* WORK TO COMPLETE *
Reproduce the data, keeping every word exactly as it is.

RECORDED DATA section start

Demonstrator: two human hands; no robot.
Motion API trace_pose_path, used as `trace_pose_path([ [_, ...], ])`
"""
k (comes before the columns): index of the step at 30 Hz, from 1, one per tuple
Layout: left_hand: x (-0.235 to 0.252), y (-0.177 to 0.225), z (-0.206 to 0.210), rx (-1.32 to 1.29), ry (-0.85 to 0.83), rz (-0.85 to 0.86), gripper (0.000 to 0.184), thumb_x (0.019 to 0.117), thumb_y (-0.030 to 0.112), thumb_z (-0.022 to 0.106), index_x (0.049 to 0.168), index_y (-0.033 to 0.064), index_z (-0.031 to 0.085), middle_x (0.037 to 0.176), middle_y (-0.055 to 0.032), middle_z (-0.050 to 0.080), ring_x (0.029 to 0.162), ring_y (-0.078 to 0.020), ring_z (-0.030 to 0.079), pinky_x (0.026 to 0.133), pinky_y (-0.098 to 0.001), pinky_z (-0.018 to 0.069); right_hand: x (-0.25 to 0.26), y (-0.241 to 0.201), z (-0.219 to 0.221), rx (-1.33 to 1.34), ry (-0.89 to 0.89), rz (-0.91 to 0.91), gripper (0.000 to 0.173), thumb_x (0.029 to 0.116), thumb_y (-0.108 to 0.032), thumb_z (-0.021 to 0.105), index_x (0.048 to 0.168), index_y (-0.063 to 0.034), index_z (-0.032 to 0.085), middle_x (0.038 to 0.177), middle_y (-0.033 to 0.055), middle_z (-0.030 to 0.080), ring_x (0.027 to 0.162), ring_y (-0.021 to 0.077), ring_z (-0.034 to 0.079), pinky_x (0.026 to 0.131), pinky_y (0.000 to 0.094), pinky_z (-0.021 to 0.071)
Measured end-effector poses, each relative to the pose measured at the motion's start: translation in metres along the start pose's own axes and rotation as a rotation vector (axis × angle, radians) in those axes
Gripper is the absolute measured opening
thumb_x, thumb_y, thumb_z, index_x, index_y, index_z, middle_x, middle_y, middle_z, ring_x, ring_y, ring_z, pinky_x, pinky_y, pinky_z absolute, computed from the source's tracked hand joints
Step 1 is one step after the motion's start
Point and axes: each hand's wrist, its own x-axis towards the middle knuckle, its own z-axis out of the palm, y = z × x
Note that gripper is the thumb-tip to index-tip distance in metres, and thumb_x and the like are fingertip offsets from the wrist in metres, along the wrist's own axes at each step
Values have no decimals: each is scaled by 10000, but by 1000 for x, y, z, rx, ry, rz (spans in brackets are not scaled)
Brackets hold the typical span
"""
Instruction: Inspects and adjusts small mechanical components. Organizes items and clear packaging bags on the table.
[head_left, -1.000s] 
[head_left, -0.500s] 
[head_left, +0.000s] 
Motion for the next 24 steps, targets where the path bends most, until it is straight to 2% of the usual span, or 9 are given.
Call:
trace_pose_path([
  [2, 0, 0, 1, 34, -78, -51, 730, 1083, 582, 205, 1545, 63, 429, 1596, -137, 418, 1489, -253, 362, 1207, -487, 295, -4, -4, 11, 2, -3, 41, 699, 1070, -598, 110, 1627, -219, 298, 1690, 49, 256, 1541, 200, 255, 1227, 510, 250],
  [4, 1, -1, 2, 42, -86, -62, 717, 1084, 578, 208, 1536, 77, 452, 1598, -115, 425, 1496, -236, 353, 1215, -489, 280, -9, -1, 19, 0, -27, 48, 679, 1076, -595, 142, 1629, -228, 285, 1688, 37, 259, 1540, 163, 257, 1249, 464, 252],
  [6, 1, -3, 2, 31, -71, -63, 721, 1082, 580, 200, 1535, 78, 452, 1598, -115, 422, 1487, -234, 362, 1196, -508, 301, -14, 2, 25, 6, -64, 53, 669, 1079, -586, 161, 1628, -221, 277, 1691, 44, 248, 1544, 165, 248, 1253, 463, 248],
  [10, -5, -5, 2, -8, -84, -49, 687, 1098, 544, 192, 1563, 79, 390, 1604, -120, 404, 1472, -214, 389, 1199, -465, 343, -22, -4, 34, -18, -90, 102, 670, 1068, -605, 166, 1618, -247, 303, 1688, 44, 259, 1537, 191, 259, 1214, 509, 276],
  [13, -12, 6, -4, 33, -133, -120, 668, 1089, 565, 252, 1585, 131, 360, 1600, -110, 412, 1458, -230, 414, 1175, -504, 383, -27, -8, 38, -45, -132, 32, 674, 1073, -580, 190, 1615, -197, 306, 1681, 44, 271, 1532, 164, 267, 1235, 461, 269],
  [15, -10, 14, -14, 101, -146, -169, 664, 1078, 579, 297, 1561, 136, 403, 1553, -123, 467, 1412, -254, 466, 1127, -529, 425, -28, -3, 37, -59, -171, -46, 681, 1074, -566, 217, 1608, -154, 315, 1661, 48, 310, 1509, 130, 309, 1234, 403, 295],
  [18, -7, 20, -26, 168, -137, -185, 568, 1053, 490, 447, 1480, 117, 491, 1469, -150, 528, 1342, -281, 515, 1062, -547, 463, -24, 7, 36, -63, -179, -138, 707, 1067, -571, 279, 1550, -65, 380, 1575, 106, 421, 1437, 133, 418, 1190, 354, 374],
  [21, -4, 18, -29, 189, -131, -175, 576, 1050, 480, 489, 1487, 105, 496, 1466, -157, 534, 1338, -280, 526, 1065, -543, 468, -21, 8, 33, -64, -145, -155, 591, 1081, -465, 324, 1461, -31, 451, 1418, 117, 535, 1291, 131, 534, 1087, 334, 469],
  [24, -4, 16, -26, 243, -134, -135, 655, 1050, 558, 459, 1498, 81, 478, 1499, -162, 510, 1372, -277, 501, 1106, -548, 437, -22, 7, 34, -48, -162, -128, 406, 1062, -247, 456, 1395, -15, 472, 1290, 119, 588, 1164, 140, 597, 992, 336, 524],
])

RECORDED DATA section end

* SOLUTION *
Demonstrator: two human hands; no robot.
Motion API trace_pose_path, used as `trace_pose_path([ [_, ...], ])`
"""
k (comes before the columns): index of the step at 30 Hz, from 1, one per tuple
Layout: left_hand: x (-0.235 to 0.252), y (-0.177 to 0.225), z (-0.206 to 0.210), rx (-1.32 to 1.29), ry (-0.85 to 0.83), rz (-0.85 to 0.86), gripper (0.000 to 0.184), thumb_x (0.019 to 0.117), thumb_y (-0.030 to 0.112), thumb_z (-0.022 to 0.106), index_x (0.049 to 0.168), index_y (-0.033 to 0.064), index_z (-0.031 to 0.085), middle_x (0.037 to 0.176), middle_y (-0.055 to 0.032), middle_z (-0.050 to 0.080), ring_x (0.029 to 0.162), ring_y (-0.078 to 0.020), ring_z (-0.030 to 0.079), pinky_x (0.026 to 0.133), pinky_y (-0.098 to 0.001), pinky_z (-0.018 to 0.069); right_hand: x (-0.25 to 0.26), y (-0.241 to 0.201), z (-0.219 to 0.221), rx (-1.33 to 1.34), ry (-0.89 to 0.89), rz (-0.91 to 0.91), gripper (0.000 to 0.173), thumb_x (0.029 to 0.116), thumb_y (-0.108 to 0.032), thumb_z (-0.021 to 0.105), index_x (0.048 to 0.168), index_y (-0.063 to 0.034), index_z (-0.032 to 0.085), middle_x (0.038 to 0.177), middle_y (-0.033 to 0.055), middle_z (-0.030 to 0.080), ring_x (0.027 to 0.162), ring_y (-0.021 to 0.077), ring_z (-0.034 to 0.079), pinky_x (0.026 to 0.131), pinky_y (0.000 to 0.094), pinky_z (-0.021 to 0.071)
Measured end-effector poses, each relative to the pose measured at the motion's start: translation in metres along the start pose's own axes and rotation as a rotation vector (axis × angle, radians) in those axes
Gripper is the absolute measured opening
thumb_x, thumb_y, thumb_z, index_x, index_y, index_z, middle_x, middle_y, middle_z, ring_x, ring_y, ring_z, pinky_x, pinky_y, pinky_z absolute, computed from the source's tracked hand joints
Step 1 is one step after the motion's start
Point and axes: each hand's wrist, its own x-axis towards the middle knuckle, its own z-axis out of the palm, y = z × x
Note that gripper is the thumb-tip to index-tip distance in metres, and thumb_x and the like are fingertip offsets from the wrist in metres, along the wrist's own axes at each step
Values have no decimals: each is scaled by 10000, but by 1000 for x, y, z, rx, ry, rz (spans in brackets are not scaled)
Brackets hold the typical span
"""
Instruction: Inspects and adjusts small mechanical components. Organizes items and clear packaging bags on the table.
[head_left, -1.000s] 
[head_left, -0.500s] 
[head_left, +0.000s] 
Motion for the next 24 steps, targets where the path bends most, until it is straight to 2% of the usual span, or 9 are given.
Call:
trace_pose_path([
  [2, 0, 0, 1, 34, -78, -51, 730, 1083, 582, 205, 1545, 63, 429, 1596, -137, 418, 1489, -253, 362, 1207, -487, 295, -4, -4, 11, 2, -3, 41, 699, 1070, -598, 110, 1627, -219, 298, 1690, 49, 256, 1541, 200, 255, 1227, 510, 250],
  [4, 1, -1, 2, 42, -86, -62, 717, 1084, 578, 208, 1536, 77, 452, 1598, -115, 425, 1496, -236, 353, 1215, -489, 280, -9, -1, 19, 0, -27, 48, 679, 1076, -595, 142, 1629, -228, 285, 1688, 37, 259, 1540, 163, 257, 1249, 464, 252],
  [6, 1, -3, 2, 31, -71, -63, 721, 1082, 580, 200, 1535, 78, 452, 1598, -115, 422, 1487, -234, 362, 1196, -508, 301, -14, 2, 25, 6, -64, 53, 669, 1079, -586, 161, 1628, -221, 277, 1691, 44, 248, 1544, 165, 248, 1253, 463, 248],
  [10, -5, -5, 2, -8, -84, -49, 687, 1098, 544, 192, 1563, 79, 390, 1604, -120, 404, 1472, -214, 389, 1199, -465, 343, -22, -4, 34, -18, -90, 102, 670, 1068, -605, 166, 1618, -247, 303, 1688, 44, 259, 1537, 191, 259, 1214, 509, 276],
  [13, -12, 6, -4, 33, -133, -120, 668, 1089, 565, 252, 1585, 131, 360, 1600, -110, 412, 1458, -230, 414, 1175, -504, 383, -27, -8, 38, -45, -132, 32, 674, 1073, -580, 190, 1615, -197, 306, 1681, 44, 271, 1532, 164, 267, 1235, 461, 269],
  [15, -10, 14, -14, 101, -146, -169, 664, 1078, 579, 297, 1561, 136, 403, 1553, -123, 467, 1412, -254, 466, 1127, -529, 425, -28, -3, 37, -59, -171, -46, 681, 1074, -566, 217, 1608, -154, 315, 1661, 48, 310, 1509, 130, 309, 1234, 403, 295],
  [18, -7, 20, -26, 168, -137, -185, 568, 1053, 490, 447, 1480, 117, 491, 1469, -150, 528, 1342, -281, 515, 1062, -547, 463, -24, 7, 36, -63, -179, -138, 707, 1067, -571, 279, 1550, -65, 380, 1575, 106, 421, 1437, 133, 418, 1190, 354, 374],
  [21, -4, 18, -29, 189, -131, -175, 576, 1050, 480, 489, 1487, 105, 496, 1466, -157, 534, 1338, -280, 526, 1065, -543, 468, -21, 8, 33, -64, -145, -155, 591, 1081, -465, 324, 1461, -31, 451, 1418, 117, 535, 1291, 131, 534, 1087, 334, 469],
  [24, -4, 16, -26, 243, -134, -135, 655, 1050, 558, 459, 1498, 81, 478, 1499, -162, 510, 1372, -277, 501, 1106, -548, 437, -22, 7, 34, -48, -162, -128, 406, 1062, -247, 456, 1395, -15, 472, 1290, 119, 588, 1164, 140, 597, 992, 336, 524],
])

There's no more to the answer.